Exercise description: Set down, exactly as they stand, the lines from the one containing "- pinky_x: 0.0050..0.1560" through the last line of the records below, leaving every picture out.
*** Material for this exercise ***
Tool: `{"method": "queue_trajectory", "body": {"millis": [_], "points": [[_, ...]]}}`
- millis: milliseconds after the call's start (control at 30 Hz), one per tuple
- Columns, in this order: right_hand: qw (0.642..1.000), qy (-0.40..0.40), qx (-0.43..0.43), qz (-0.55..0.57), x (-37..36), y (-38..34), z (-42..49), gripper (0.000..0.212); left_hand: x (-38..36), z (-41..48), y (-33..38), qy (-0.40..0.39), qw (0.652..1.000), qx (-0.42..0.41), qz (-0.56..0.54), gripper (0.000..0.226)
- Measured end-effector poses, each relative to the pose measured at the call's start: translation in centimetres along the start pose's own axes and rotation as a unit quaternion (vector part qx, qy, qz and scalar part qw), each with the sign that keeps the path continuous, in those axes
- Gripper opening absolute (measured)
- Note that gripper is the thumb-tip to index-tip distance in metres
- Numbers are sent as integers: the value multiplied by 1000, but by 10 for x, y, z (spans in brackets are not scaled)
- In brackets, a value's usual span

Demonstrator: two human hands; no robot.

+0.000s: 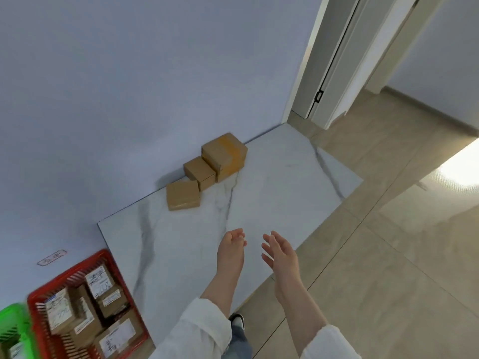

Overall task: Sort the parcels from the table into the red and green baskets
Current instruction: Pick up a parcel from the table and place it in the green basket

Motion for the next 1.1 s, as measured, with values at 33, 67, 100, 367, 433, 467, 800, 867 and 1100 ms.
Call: {"method": "queue_trajectory", "body": {"millis": [33,67,100,367,433,467,800,867,1100], "points": [[1000,-6,-1,-6,3,-10,13,35,-5,13,11,9,1000,0,-3,25],[1000,-12,-1,-12,5,-21,27,35,-10,26,22,18,1000,-3,-5,25],[1000,-18,-2,-15,7,-30,41,35,-15,37,32,25,1000,-8,-7,24],[995,-75,-27,-53,2,-86,151,36,-39,120,84,81,996,-25,-39,27],[992,-98,-30,-68,2,-98,185,37,-44,146,90,103,993,-23,-51,25],[990,-110,-35,-75,2,-104,202,37,-46,159,92,115,992,-19,-54,25],[954,-212,-72,-197,37,-148,378,42,-74,283,105,225,965,54,-121,31],[944,-220,-84,-230,36,-149,409,43,-71,300,107,244,959,61,-132,32],[912,-245,-106,-311,-6,-131,498,54,-30,373,102,277,948,93,-124,45]]}}
Point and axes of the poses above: each hand's wrist, its own z-axis towards the middle knuckle, its own x-axis out of the back of the hand, y = z × x, the point moved 2 cm from there along z, towards the middle knuckle, and after that the axes turned 11 degrees about -y, right-handed, at the moved point
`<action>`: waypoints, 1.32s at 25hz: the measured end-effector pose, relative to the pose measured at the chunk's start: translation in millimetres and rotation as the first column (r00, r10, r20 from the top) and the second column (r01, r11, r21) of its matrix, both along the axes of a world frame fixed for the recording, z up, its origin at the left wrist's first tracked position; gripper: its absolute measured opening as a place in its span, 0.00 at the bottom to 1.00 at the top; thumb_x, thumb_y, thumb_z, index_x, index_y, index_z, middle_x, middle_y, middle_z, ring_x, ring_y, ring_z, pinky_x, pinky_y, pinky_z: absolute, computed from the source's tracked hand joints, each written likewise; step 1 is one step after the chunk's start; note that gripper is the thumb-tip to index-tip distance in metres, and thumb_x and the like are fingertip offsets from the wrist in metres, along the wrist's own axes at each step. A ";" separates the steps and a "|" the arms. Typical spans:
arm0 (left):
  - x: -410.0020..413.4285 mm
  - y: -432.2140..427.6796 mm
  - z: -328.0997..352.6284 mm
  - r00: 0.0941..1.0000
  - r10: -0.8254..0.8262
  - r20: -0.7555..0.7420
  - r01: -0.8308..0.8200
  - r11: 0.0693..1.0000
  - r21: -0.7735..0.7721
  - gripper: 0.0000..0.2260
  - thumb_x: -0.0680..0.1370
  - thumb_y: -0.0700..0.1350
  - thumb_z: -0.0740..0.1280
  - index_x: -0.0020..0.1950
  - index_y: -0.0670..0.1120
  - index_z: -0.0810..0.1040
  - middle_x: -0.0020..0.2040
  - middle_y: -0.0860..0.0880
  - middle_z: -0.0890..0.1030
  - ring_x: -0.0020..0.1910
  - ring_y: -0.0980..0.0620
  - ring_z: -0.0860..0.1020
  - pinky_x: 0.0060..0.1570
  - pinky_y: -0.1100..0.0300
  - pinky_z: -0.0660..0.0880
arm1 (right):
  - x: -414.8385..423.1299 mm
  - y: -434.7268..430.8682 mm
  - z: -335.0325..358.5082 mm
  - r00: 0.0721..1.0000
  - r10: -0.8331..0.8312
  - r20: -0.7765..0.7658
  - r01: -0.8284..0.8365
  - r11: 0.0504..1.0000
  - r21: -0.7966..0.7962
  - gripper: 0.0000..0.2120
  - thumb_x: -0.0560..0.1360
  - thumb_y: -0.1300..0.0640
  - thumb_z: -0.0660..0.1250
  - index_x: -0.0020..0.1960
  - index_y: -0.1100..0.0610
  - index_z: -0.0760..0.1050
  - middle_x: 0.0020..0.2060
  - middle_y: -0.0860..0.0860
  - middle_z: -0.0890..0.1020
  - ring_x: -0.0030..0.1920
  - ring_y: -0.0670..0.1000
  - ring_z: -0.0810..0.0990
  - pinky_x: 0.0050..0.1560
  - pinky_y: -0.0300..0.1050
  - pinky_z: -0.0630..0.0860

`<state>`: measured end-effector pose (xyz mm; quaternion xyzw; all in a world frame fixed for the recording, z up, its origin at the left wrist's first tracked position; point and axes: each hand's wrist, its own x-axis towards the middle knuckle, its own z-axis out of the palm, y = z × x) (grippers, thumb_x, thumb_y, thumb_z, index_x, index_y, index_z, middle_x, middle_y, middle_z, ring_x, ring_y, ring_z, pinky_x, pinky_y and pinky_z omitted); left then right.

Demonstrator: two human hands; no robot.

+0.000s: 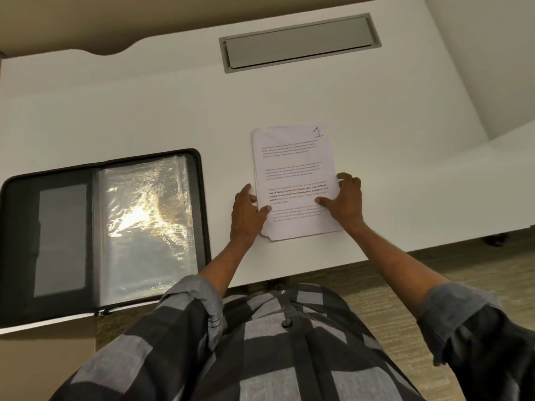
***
Response to the task:
  - pinky_x: 0.0050..0.1560
  - pinky_y: -0.0300..0.1050
  - pinky_z: -0.0630..0.0860

`<state>`: measured end-effector pose (xyz mm; quaternion xyzw; all in a world frame fixed for the recording, z up, its origin at the left wrist's first tracked position; point and axes: each hand's wrist, its own x-axis towards the middle knuckle, its own z-axis out of the palm, y = z × x) (grippers, thumb_x, thumb_y, thumb_z, index_x, index_y, index_z, middle_x, middle_y, middle_z, ring_x, ring_y, ring_z, pinky_x, pinky_y and pinky_z omitted); left then right.

Demonstrator: two human hands; no robot.

+0.000s: 

The exercise asks for nothing more than this.